I watched an interview with John Boyne where he talked about creating characters in novels.
“You have to make your characters as ambiguous, as complex as possible –
because all of us in life are complex people. Nobody is really a monster or a saint. Most of us are somewhere in the middle trying to do our best. We’re all capable of moments of great kindness but we probably all have moments we’re ashamed of in our lives – that’s just what makes us human.”
John Boyne.
Boyne never planned to write this as a series – after having previously written some lengthy novels his intention was to write a shortish novella. But as he mapped out the plot for Water – the story of an enabler in sexual crime, he realised there was a broader exploration needed to look at the consequences from four different perspectives.
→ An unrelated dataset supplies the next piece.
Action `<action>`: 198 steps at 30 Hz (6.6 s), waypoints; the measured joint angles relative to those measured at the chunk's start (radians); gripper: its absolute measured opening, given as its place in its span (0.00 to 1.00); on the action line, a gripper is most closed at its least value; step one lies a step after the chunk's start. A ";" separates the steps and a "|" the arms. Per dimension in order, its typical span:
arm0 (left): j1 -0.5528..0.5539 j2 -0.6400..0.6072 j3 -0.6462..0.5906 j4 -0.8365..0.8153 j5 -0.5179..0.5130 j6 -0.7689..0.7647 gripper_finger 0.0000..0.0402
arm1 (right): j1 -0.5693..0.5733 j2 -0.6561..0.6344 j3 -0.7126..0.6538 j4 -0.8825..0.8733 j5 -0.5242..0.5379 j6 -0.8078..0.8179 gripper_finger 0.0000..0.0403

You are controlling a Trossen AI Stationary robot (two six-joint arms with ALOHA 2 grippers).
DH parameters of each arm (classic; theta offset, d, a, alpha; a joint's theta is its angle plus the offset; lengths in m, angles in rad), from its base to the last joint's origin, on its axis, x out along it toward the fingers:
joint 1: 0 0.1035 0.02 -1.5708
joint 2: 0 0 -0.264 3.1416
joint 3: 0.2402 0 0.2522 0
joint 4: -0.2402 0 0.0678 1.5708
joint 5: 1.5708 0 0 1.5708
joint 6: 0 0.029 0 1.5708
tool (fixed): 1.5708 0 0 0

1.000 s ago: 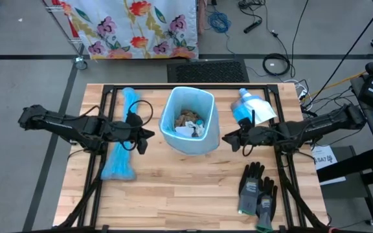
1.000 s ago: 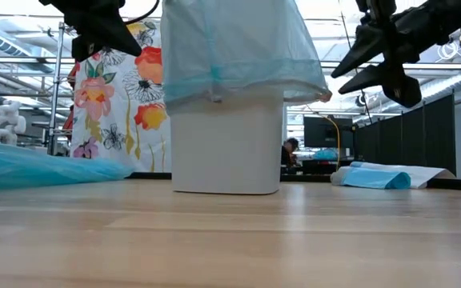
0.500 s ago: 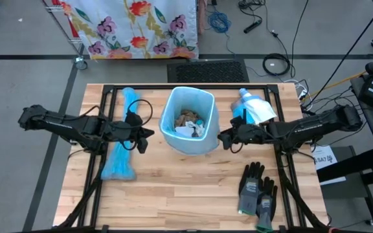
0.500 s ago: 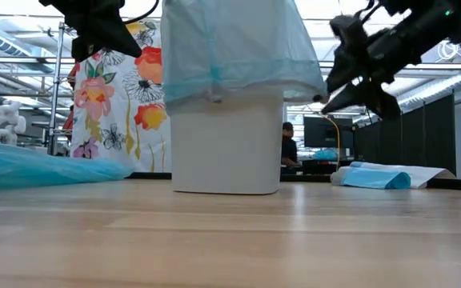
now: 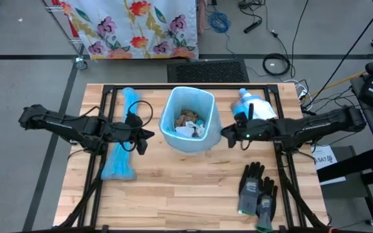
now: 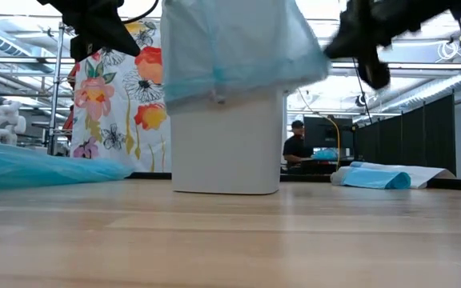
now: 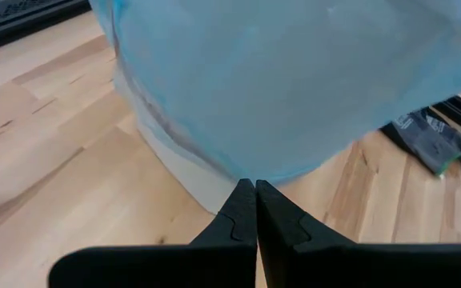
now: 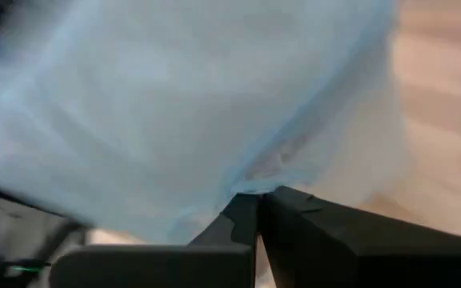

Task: Place trash/remove bag and relplace
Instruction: Remove the blue trash bag from the white trash bin

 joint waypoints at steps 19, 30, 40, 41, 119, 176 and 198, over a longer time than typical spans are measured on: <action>0.000 0.000 0.000 0.028 -0.047 0.035 0.00 | -0.106 0.189 0.585 -0.082 -0.057 -0.404 0.00; 0.000 0.019 0.000 0.054 -0.078 0.074 0.00 | -0.080 0.226 0.674 -0.244 -0.075 -0.422 0.00; 0.002 0.071 0.000 0.053 -0.079 0.109 0.00 | -0.101 0.227 0.673 -0.129 -0.077 -0.459 0.00; 0.003 0.076 0.000 0.053 -0.079 0.109 0.00 | -0.105 0.228 0.673 -0.112 -0.082 -0.464 0.00; 0.100 0.203 0.002 0.507 0.090 0.291 0.00 | -0.106 0.370 0.702 -0.283 -0.360 -0.188 0.00; 0.100 0.203 0.002 0.507 0.085 0.284 0.00 | -0.145 0.230 0.702 -0.376 -0.314 -0.265 0.00; 0.103 0.201 0.001 0.487 -0.052 0.275 0.00 | -0.229 0.216 0.702 0.044 -0.536 -0.458 0.00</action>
This led to the creation of the four novellas with their respective elemental theme. With the order of the sequence, Boyne felt it was important to finish with the victim/survivor. To finish with some hope.
“You can go through these terrible experiences; you can have these terrible things happen to you – but you can survive them. You do not have to give every minute of your life over to the abuser. You can find peace.”
John Boyne.
Boyne took on a logistical challenge in writing these four novellas, each worthy and compelling as individual works, yet he found masterful ways to weave strings of connection across the series. The writing is intelligent and humane, and the whole achingly sad. Closing the last page of Air, I sighed audibly. Fitting, then, that I should expel a short breath – of air.